DeepInfra

Overview

DeepInfra is an inference provider hosting a large catalog of open-source and commercial models. Floopy proxies requests to DeepInfra’s OpenAI-compatible API.

Supported Models

Model	Context Window	Notes
`deepseek-ai/DeepSeek-V3.1`	128K	DeepSeek V3.1
`deepseek-ai/DeepSeek-R1-0528-Turbo`	128K	DeepSeek R1 Turbo
`Qwen/Qwen3-235B-A22B`	128K	Qwen 3 235B MoE
`Qwen/Qwen3-32B`	128K	Qwen 3 32B
`meta-llama/Llama-3.3-70B-Instruct-Turbo`	128K	Llama 3.3 70B Turbo
`meta-llama/Llama-4-Maverick-17B-128E-Instruct-FP8`	128K	Llama 4 Maverick
`microsoft/phi-4-reasoning-plus`	16K	Phi 4 Reasoning Plus
`google/gemma-4-26B-A4B-it`	128K	Gemma 4 26B

Setup

Go to Settings > Providers in the dashboard.
Click Add provider and select DeepInfra.
Paste your DeepInfra API key and click Save.

Usage

import OpenAI from "openai";

const client = new OpenAI({
  baseURL: "https://api.floopy.ai/v1",
  apiKey: process.env.FLOOPY_API_KEY,
});

const response = await client.chat.completions.create({
  model: "meta-llama/Llama-3.3-70B-Instruct-Turbo",
  messages: [{ role: "user", content: "Explain quantum computing." }],
});

from openai import OpenAI

client = OpenAI(base_url="https://api.floopy.ai/v1", api_key=os.environ["FLOOPY_API_KEY"])

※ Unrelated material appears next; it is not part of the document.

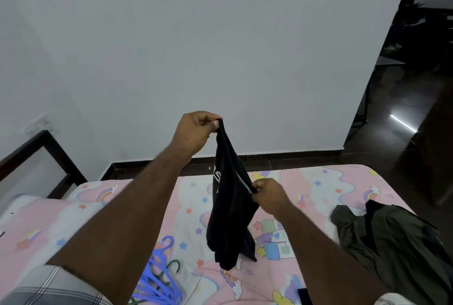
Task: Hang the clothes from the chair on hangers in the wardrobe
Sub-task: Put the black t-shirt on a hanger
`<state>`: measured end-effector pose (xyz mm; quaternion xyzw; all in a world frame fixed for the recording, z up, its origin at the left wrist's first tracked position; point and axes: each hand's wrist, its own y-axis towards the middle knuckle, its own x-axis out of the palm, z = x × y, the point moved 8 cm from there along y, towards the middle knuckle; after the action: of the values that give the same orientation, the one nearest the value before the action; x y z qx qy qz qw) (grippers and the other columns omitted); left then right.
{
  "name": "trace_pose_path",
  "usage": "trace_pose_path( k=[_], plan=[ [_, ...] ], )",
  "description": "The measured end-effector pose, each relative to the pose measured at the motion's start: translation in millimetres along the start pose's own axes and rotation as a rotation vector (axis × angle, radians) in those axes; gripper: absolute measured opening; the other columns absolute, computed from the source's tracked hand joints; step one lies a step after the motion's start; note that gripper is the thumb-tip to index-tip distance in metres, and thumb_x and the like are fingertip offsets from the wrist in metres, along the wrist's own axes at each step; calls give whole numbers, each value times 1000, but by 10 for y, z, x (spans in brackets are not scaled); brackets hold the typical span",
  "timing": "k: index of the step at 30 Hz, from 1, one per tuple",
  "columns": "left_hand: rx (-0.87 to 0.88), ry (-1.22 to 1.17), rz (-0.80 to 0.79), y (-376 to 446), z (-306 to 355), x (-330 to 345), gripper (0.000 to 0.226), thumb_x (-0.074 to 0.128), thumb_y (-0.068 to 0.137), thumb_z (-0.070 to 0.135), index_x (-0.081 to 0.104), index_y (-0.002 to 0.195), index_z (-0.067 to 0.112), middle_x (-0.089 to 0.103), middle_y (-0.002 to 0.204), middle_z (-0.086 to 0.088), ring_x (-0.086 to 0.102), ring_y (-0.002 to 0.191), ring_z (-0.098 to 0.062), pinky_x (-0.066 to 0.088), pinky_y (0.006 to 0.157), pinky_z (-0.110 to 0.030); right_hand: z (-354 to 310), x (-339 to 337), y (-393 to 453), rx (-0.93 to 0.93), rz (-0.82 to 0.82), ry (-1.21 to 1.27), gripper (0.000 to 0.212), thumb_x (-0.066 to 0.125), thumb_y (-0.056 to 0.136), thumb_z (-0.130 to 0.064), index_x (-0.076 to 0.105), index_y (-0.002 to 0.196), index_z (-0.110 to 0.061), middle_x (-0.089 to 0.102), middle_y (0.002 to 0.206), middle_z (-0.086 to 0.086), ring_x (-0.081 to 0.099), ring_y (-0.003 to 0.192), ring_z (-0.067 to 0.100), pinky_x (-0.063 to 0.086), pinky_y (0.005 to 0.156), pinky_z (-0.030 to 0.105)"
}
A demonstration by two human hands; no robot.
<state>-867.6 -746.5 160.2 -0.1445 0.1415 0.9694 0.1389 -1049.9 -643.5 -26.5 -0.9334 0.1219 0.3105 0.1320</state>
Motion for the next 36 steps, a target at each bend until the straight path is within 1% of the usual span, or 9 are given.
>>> trace_pose_path(
  k=[5, 9, 12, 15, 19, 23, 26, 29, 36],
  plan=[
    [-42, 2, 77, -19, -157, -294, 19, 63, 95, 5, 76, 94, 19, 76, 89, 5, 73, 83, -5, 52, 73, -23, 78, -466, 57, 31, 193, -1, 10, 82, 79, -27, 73, 82, -22, 69, 74, -3, 59, 60, 11, 40, 54, 23],
    [-81, -28, 107, -35, -283, -427, 22, 63, 96, 3, 76, 91, 20, 76, 92, -1, 72, 93, -15, 59, 83, -30, 24, -678, 93, 73, 201, 399, 5, 73, 87, -3, 69, 88, -6, 68, 79, 12, 63, 52, 18, 50, 45, 21],
    [-83, -57, 117, -38, -309, -506, 21, 63, 95, 2, 76, 91, 18, 75, 91, -3, 71, 92, -16, 60, 86, -31, -89, -859, 125, 38, 191, 508, 10, 69, 87, 5, 73, 95, 1, 70, 85, 13, 69, 68, 19, 60, 67, 23],
    [-88, -98, 118, -30, -336, -589, 19, 63, 95, 2, 75, 92, 15, 75, 91, -6, 73, 92, -19, 60, 87, -33, -225, -1041, 139, -7, 179, 471, 23, 69, 80, 9, 77, 88, -12, 75, 85, 11, 72, 81, 25, 59, 84, 34],
    [-105, -115, 126, -18, -326, -695, 15, 65, 95, 6, 76, 93, 15, 75, 89, -4, 72, 90, -16, 59, 82, -29, -454, -1175, 114, -85, 155, 226, 29, 74, 77, 4, 77, 89, -22, 75, 86, 1, 72, 87, 23, 59, 86, 39],
    [-118, -112, 150, -21, -329, -842, 12, 66, 94, 9, 77, 98, 14, 76, 93, -3, 71, 92, -15, 57, 86, -30, -906, -1557, -10, -261, 379, 26, 15, 75, 85, -13, 79, 98, -21, 72, 90, -10, 66, 89, 9, 47, 88, 22],
    [-150, -232, 167, -48, -351, -923, 14, 63, 96, 5, 74, 103, 5, 74, 93, -9, 70, 90, -21, 58, 88, -33, -1223, -1774, -81, -342, 414, 42, 16, 74, 87, -17, 78, 101, -24, 71, 88, -12, 64, 89, 7, 42, 85, 18],
    [-160, -273, 172, -76, -348, -938, 16, 59, 99, 7, 71, 108, 3, 69, 76, 1, 67, 74, -12, 60, 81, -34, -1398, -1815, -66, -372, 365, 44, 16, 74, 87, -16, 77, 98, -27, 71, 86, -10, 66, 87, 9, 45, 82, 19],
    [-127, -192, 222, -88, -374, -974, 14, 56, 101, 14, 70, 104, 13, 73, 94, -6, 69, 84, -17, 57, 71, -31, -1548, -1924, -100, -429, 420, 102, 18, 71, 88, -15, 76, 95, -30, 69, 86, -14, 64, 83, 6, 53, 88, 26]
  ],
)
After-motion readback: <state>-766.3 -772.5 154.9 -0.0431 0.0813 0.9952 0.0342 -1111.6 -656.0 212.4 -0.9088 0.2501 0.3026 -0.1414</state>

response = client.chat.completions.create(
    model="meta-llama/Llama-3.3-70B-Instruct-Turbo",
    messages=[{"role": "user", "content": "Explain quantum computing."}],
)

curl https://api.floopy.ai/v1/chat/completions \
  -H "Authorization: Bearer $FLOOPY_API_KEY" \
  -H "Content-Type: application/json" \
  -d '{"model": "meta-llama/Llama-3.3-70B-Instruct-Turbo", "messages": [{"role": "user", "content": "Explain quantum computing."}]}'

Provider-Specific Features

Large model catalog — Access to 60+ text-generation models from DeepSeek, Qwen, Llama, Mistral, Microsoft, Google, and others.
Turbo variants — Some models offer Turbo variants optimized for faster inference.
Model naming — Models use the org/Model-Name format (e.g., meta-llama/Llama-3.3-70B-Instruct-Turbo).